Confused about hostnames/domains



  • Hi there,
    I am having a up to date pfSense with three interfaces: WAN, WIFI & INTRANET. In general setup I have a domain name home.local. DHCP is serving on WIFI and INTRANET.
    This works fine! I don't have any problems to solve, I am just asking because this came to my mind. I know, this is not a pure pfSense topic, but at the end (my tests) relate to pfSense configuration.

    Now, I have some laptops, that have two NICs: ethernet and wifi.
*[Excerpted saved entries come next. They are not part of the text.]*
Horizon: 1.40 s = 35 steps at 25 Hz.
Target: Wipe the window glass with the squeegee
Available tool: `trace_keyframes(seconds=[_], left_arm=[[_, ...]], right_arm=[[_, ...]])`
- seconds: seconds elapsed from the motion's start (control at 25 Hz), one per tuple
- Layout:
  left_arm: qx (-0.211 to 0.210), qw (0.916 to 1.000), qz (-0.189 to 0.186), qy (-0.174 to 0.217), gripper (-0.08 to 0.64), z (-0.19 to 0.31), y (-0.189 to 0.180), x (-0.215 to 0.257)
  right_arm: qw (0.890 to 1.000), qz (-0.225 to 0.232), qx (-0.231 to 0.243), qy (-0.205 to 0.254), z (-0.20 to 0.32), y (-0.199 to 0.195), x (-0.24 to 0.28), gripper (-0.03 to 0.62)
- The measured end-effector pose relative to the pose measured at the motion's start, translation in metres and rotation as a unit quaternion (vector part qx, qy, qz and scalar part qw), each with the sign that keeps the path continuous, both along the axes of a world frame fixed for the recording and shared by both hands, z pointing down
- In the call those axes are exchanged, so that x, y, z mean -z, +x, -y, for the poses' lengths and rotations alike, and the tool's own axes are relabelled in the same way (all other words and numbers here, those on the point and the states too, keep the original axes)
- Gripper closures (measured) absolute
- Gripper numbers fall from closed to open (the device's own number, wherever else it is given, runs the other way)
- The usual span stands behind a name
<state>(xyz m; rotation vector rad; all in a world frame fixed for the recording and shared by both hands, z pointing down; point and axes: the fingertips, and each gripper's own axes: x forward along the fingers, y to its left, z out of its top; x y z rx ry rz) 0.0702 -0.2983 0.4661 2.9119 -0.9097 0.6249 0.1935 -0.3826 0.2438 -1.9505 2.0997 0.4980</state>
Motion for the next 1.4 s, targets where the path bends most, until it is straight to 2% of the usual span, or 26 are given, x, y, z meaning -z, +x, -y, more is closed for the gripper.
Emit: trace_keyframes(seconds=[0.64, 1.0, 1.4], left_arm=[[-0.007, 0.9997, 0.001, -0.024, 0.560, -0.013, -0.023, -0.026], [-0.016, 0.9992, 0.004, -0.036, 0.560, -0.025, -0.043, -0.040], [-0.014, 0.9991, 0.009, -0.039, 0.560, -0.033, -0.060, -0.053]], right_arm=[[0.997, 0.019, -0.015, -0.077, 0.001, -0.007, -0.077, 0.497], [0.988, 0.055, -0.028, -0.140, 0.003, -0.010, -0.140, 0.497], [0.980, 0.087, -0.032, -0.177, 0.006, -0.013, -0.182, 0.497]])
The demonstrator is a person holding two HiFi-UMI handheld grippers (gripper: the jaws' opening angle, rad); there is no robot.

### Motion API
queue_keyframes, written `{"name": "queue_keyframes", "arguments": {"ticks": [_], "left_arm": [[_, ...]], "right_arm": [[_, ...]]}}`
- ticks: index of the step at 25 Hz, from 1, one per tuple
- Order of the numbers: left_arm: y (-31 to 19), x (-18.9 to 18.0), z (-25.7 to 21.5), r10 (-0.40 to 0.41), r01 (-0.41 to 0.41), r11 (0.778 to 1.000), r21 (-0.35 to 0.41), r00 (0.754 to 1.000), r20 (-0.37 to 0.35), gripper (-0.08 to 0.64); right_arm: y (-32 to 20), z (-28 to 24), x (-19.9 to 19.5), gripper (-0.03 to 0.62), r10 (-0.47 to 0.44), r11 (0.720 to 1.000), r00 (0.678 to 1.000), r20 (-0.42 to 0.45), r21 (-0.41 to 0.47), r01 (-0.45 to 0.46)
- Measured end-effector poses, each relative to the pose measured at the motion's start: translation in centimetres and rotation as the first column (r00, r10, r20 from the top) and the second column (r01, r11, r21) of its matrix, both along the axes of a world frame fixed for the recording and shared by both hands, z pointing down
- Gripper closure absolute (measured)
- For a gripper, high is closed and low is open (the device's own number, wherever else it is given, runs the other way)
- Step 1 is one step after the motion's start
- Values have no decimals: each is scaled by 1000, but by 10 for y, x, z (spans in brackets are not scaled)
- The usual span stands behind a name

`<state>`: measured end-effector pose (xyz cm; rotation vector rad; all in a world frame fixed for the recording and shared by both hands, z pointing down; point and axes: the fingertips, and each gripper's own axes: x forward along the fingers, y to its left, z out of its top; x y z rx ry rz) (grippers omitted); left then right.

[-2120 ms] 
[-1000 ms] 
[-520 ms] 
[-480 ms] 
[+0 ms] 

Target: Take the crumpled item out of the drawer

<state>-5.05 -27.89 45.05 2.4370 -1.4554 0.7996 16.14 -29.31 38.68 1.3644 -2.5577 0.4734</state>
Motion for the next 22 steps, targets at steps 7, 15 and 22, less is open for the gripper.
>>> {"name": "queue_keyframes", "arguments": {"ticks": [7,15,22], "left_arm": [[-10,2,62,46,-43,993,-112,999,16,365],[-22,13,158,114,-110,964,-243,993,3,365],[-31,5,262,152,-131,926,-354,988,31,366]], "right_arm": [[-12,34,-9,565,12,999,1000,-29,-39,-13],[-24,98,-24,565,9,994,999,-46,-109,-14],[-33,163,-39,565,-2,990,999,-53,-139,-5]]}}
From time to time both NICs are active:

    • one NIC is connected on a switch at INTRANET and
    • the other NIC is connected wireless on WIFI.
      And I have a static DHCP mapping for each (maybe 192.168.168.10 on INTRANET and 172.16.17.18 on WIFI) and both mappings use the same hostname (since it's the same host).

    How can I differentiate between the two interfaces from another machine?
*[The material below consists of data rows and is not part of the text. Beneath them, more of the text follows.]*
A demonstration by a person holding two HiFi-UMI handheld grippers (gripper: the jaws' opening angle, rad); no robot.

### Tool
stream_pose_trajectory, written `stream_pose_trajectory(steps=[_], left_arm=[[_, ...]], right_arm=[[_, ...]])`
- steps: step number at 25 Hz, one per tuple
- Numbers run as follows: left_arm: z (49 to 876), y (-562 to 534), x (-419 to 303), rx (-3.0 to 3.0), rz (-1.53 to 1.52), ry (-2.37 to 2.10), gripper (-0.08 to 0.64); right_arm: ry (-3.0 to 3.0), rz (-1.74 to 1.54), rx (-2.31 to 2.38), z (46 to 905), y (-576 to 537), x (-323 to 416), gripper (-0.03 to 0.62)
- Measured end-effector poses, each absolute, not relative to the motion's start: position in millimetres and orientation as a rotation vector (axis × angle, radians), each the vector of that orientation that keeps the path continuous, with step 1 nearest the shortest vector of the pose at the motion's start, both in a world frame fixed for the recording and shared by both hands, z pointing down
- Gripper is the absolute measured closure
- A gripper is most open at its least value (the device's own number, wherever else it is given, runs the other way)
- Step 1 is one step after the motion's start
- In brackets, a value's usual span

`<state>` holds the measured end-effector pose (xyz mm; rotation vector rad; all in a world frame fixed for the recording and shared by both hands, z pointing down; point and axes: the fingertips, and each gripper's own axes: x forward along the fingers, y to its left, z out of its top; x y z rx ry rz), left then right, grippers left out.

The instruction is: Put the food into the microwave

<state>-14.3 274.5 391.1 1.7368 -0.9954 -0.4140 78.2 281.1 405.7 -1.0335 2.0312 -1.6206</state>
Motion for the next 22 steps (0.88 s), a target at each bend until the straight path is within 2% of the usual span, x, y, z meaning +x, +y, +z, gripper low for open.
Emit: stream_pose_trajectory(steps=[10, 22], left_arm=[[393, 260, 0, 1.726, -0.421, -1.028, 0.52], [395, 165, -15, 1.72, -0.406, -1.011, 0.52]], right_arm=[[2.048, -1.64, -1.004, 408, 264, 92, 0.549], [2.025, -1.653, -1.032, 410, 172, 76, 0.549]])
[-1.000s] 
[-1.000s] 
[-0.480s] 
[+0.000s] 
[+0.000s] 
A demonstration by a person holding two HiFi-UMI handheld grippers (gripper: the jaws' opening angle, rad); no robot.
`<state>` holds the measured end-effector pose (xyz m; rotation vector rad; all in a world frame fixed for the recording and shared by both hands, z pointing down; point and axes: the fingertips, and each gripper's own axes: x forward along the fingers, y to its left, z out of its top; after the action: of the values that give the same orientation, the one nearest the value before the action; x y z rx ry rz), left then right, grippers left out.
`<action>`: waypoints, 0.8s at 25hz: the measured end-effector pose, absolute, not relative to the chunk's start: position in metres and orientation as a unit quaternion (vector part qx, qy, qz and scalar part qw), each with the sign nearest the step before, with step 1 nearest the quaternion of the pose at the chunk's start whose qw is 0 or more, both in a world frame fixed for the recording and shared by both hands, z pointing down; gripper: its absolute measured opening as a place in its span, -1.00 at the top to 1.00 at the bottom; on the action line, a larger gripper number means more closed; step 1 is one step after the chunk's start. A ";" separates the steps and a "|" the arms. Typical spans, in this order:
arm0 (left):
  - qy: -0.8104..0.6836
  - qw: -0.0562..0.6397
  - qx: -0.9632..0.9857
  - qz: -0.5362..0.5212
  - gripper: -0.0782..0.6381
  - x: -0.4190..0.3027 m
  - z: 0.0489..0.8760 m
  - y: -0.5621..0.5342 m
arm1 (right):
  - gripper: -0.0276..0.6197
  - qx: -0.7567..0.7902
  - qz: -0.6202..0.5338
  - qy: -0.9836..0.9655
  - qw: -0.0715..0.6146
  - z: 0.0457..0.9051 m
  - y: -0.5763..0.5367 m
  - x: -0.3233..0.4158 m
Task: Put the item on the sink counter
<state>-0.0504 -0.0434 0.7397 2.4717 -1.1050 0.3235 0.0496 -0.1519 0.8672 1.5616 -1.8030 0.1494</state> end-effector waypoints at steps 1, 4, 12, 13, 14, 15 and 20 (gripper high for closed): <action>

    Now imagine I am sitting at another laptop. If I am ping'ing or trying to ssh to laptop1 (using it's hostname) from the INTRANET (from which the firewall allows to connect to WIFI).
    How is determined if the communication is made using INTRANET or WIFI?
    In case it applies (only INTRANET or only WIFI connected on another laptop): Is the same subnet automatically preferred?
    Does it depend on the default gateway on another laptop?

    If this is going to happen (orange)?

    $ ping laptop1
    PING laptop1.home.local (192.168.168.10): 56 data bytes
    
    $ nslookup laptop1
    Name:	laptop1.home.local
    Address: 192.168.168.10
    
    

    or if this is going to happen (pink/blue)?

    $ ping laptop1
    PING laptop1.home.local (172.16.17.18): 56 data bytes
    
    $ nslookup laptop1
    Name:	laptop1.home.local
    Address: 172.16.17.18
    
    

    Can I somehow "tell" which NIC I want without using the IP? I don't think so.

    I thought, maybe I could use different domain names; home.local on the INTRANET and wifi.local on WIFI?

    So I could do

    $ ping laptop1.home.local
    PING laptop1.home.local (192.168.168.10): 56 data bytes
    
    $ nslookup laptop1.home.local
    Name:	laptop1.home.local
    Address: 192.168.168.10
    

    or I could do

    $ ping laptop1.wifi.local
    PING laptop1.wifi.local (172.16.17.18): 56 data bytes
    
    $ nslookup laptop1.wifi.local
    Name:	laptop1.wifi.local
    Address: 172.16.17.18
    

    All I found was the "domain name" and "domain name search list" (not exactly sure what that is) in the DHCP-server settings. But a short test didn't change a thing. I set a different domain name on the WIFI-DHCP server and reconnected my iPhone (because it does not have ethernet, so hopefully no error on this). I could reach it using the "old" FQDN but not the "new" FQDN. nslookup on this IP returned the "old" FQDN. I saw, that the lease has been renewed, because the iPhone showed the domain search list, which I added later. But still can't use the "new" domain.

    Are you still there? Nice :-)

    So… Am I to stupid? Did I miss something? Or did I misunderstand the concept? Or... whatever... ?

    Thanks a lot,
    Sascha


  • Rebel Alliance Developer Netgate

    Those are just some of the many issues you'll have with multi-homing devices. It is best to avoid having devices active in multiple subnets where possible, aside from the router itself, for just these reasons. Things become ambiguous for DNS, and for services and replies. Imagine if a PC in Intranet contacted a PC using its IP in the Wifi subnet that also has a NIC in Intranet. The "server" in that case would likely reply from its IP address in the Intranet network since it is closer/directly connected to the client, giving asymmetric routing at best and a broken connection at worst.

    Eliminate the multi-homing and all of those problems disappear, the only downside is that all of the cross-subnet traffic flows through the router, which may or may not be a bad thing.



  • Not what I was hoping for  :)
    But seems reasonable to me, thank you very much!